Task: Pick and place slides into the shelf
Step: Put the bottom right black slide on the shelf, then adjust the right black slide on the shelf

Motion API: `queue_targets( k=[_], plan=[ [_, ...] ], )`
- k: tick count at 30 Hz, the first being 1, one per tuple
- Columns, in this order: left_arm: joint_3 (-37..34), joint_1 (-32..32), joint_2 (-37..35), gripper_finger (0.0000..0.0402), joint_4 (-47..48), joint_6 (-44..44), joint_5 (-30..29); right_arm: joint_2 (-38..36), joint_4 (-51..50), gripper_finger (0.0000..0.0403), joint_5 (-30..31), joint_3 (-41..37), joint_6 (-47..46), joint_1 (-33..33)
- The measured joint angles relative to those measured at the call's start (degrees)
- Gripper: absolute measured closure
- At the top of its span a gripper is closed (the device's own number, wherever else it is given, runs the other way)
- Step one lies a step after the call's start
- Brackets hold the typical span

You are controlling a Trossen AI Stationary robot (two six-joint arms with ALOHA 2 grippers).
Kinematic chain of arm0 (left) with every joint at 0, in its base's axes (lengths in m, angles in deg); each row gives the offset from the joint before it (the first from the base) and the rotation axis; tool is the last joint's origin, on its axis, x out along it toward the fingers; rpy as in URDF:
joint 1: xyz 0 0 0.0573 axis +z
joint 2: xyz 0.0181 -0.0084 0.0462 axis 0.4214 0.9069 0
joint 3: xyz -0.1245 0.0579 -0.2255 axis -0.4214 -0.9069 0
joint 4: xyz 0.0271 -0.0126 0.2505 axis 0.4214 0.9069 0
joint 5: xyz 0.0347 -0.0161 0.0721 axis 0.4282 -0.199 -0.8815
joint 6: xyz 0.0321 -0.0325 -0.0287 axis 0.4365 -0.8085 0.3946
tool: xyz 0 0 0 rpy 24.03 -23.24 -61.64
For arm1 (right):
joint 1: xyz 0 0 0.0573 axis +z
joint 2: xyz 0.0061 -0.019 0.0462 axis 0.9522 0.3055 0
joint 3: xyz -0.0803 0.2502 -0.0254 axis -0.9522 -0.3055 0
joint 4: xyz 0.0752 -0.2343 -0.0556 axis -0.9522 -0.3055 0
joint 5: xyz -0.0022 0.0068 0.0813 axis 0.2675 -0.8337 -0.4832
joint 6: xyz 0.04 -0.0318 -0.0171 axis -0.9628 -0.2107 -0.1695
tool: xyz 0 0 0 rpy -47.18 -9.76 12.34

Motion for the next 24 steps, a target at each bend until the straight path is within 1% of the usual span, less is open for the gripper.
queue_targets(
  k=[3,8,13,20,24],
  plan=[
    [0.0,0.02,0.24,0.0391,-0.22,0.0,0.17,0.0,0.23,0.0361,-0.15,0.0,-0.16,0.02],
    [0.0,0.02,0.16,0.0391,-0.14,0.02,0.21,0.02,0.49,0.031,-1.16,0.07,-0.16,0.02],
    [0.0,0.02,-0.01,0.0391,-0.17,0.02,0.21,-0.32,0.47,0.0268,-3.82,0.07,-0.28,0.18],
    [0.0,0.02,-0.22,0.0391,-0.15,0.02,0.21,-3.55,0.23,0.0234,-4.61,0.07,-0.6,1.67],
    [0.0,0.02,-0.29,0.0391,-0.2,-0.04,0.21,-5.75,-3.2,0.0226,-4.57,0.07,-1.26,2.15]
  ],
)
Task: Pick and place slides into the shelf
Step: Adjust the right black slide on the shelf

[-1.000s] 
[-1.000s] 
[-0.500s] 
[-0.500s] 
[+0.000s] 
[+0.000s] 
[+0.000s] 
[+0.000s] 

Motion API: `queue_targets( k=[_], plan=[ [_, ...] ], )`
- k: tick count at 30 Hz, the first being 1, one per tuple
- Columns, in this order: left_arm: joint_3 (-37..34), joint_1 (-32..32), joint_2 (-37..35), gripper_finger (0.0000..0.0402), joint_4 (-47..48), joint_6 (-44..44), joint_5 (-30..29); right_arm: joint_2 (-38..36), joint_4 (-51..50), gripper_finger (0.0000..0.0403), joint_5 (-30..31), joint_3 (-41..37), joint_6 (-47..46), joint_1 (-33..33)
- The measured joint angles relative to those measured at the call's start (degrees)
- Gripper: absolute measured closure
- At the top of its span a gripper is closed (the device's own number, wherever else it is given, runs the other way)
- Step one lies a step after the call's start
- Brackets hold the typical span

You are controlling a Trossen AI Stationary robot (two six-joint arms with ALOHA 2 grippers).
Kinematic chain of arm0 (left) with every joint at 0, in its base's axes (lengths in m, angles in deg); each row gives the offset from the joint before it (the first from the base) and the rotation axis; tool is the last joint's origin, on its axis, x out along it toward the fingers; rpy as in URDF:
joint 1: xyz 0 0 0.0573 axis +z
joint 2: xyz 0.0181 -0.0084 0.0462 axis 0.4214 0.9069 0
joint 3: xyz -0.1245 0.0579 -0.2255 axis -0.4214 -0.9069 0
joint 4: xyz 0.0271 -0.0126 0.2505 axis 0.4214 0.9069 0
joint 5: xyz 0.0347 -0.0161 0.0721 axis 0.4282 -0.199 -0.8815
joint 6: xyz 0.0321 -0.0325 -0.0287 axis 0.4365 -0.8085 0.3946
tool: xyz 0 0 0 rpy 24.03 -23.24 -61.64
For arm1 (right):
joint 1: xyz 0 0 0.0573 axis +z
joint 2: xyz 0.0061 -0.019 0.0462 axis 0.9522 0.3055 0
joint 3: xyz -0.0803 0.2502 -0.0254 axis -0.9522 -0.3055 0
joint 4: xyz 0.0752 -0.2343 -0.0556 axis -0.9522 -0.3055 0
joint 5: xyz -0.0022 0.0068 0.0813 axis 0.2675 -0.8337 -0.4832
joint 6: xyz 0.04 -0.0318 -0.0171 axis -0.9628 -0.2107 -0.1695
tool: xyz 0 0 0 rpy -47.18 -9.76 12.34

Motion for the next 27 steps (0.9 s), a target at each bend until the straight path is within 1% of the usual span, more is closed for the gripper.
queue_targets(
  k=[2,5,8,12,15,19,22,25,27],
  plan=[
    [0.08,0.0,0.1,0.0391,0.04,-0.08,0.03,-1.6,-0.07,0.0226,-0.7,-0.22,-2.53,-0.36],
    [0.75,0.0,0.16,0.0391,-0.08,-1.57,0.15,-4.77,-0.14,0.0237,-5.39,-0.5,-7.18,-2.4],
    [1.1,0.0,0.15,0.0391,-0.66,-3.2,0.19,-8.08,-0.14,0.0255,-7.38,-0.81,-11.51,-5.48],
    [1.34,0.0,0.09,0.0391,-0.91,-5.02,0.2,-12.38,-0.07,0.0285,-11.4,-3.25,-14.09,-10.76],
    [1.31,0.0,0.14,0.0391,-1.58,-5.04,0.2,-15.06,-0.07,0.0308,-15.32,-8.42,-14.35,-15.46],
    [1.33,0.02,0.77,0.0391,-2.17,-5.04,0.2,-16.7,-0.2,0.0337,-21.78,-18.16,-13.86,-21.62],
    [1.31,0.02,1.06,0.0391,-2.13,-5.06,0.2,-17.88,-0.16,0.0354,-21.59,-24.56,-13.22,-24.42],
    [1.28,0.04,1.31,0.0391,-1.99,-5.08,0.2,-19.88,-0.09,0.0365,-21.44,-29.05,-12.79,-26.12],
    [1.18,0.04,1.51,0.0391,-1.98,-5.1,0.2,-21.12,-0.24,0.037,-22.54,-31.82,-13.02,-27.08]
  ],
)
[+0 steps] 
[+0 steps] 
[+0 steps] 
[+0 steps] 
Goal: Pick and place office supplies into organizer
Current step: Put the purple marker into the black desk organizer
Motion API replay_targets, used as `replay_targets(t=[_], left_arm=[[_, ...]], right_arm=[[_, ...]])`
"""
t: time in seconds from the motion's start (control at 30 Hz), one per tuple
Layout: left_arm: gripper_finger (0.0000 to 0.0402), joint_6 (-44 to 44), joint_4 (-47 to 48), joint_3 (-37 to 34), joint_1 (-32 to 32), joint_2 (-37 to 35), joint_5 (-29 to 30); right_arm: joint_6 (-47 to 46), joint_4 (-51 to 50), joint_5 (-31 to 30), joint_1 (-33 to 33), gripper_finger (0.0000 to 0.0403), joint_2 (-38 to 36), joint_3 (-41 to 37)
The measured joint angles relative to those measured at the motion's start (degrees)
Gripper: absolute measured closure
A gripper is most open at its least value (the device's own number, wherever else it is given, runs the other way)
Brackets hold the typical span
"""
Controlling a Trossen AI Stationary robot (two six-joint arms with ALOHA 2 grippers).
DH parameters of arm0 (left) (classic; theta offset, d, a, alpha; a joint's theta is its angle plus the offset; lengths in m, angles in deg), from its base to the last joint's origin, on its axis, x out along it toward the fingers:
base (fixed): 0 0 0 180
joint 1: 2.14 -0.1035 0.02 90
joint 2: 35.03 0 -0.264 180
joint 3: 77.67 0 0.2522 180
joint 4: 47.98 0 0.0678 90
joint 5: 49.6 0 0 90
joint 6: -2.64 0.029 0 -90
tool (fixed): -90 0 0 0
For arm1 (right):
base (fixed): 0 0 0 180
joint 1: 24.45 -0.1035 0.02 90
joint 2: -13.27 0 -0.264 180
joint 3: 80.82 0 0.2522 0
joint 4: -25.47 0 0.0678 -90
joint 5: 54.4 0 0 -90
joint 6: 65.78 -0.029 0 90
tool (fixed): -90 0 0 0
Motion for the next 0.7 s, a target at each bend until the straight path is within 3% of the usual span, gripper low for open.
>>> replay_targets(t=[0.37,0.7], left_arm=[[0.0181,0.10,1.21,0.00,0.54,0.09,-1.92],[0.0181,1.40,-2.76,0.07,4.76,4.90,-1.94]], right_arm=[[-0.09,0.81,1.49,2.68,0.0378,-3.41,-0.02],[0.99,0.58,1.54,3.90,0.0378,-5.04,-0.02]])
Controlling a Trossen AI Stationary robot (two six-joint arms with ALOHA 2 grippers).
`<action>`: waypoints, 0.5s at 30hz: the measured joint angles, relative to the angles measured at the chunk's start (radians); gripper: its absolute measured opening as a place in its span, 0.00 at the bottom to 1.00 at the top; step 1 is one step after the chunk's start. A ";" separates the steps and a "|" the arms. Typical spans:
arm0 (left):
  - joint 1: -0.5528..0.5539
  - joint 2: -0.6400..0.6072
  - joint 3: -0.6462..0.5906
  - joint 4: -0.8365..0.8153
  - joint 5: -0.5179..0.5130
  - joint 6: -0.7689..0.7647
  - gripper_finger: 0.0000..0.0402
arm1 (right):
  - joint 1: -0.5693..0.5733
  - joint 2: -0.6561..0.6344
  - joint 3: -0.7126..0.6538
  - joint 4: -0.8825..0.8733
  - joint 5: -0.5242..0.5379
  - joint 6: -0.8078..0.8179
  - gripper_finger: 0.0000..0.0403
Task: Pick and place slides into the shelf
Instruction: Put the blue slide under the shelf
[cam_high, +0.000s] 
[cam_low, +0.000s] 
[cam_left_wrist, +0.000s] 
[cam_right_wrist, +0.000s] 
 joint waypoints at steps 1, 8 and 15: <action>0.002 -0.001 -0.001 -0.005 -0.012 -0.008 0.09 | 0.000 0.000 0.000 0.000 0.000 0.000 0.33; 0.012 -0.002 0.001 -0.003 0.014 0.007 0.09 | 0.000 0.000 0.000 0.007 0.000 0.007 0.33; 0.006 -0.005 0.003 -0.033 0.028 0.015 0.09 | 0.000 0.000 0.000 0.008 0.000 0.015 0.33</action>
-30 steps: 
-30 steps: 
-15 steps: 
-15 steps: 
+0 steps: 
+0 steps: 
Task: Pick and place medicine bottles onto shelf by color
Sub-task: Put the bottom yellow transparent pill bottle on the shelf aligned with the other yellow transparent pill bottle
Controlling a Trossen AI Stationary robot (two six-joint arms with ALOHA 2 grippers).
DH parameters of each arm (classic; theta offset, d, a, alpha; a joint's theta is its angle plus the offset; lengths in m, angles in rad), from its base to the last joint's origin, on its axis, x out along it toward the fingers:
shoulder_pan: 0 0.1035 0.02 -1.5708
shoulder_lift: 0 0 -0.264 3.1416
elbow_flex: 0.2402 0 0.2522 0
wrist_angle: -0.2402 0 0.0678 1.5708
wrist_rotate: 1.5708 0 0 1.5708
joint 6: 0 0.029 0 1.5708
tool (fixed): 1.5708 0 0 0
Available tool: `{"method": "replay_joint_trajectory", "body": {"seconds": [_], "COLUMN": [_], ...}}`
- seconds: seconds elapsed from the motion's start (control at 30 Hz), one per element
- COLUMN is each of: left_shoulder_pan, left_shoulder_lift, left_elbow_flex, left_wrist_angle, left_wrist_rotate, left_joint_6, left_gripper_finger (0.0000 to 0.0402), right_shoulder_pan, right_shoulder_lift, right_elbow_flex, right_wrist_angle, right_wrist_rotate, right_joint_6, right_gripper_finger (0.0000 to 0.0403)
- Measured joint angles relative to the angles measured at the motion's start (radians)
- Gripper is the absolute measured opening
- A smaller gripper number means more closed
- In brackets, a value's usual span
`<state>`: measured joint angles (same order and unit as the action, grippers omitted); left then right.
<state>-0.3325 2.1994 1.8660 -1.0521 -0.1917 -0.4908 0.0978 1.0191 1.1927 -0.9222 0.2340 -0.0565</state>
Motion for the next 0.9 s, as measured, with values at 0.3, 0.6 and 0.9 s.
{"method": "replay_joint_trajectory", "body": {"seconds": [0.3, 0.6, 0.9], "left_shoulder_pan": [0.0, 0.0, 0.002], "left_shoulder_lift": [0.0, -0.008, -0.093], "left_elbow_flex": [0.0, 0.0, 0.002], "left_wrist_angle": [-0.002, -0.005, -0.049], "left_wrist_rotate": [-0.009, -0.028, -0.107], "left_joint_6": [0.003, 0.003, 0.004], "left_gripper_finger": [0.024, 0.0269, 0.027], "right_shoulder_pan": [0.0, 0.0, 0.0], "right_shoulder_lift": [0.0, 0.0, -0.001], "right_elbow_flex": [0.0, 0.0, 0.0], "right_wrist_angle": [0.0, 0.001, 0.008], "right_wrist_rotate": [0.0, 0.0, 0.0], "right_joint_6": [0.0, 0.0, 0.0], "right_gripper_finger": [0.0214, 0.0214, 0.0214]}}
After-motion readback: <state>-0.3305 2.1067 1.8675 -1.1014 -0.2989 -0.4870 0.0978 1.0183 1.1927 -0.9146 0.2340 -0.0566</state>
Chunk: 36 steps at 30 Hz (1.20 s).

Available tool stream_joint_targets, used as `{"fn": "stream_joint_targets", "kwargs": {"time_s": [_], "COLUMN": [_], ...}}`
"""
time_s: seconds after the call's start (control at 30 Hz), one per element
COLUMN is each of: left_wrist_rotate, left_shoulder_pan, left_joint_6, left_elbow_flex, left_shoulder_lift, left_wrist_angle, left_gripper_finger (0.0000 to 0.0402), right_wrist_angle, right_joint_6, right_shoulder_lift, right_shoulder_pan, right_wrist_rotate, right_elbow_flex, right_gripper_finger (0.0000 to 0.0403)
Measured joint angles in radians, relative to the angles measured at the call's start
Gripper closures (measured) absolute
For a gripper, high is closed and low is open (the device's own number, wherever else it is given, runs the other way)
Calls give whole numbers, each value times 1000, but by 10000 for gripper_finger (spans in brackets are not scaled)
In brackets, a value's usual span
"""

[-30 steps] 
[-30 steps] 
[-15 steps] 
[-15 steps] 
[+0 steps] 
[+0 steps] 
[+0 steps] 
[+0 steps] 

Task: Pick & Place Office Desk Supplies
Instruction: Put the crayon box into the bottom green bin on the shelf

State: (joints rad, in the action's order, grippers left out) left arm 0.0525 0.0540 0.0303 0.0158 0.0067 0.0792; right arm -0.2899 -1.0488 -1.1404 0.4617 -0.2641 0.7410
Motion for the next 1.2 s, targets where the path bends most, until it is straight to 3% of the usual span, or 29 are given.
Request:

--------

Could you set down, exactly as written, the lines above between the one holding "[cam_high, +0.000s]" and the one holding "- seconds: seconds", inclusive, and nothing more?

[cam_high, +0.000s] 
[cam_low, +0.000s] 
[cam_left_wrist, +0.000s] 
[cam_right_wrist, +0.000s] 
 joint waypoints at steps 1, 8 and 15: <action>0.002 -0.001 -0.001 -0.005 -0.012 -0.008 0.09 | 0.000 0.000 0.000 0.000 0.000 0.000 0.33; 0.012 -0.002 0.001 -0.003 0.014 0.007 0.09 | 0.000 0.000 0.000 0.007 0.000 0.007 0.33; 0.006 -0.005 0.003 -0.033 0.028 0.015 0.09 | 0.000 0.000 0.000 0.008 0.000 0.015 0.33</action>
-30 steps: 
-30 steps: 
-15 steps: 
-15 steps: 
+0 steps: 
+0 steps: 
Task: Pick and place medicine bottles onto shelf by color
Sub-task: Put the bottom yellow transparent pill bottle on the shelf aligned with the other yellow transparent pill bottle
Controlling a Trossen AI Stationary robot (two six-joint arms with ALOHA 2 grippers).
DH parameters of each arm (classic; theta offset, d, a, alpha; a joint's theta is its angle plus the offset; lengths in m, angles in rad), from its base to the last joint's origin, on its axis, x out along it toward the fingers:
shoulder_pan: 0 0.1035 0.02 -1.5708
shoulder_lift: 0 0 -0.264 3.1416
elbow_flex: 0.2402 0 0.2522 0
wrist_angle: -0.2402 0 0.0678 1.5708
wrist_rotate: 1.5708 0 0 1.5708
joint 6: 0 0.029 0 1.5708
tool (fixed): 1.5708 0 0 0
Available tool: `{"method": "replay_joint_trajectory", "body": {"seconds": [_], "COLUMN": [_], ...}}`
- seconds: seconds elapsed from the motion's start (control at 30 Hz), one per element

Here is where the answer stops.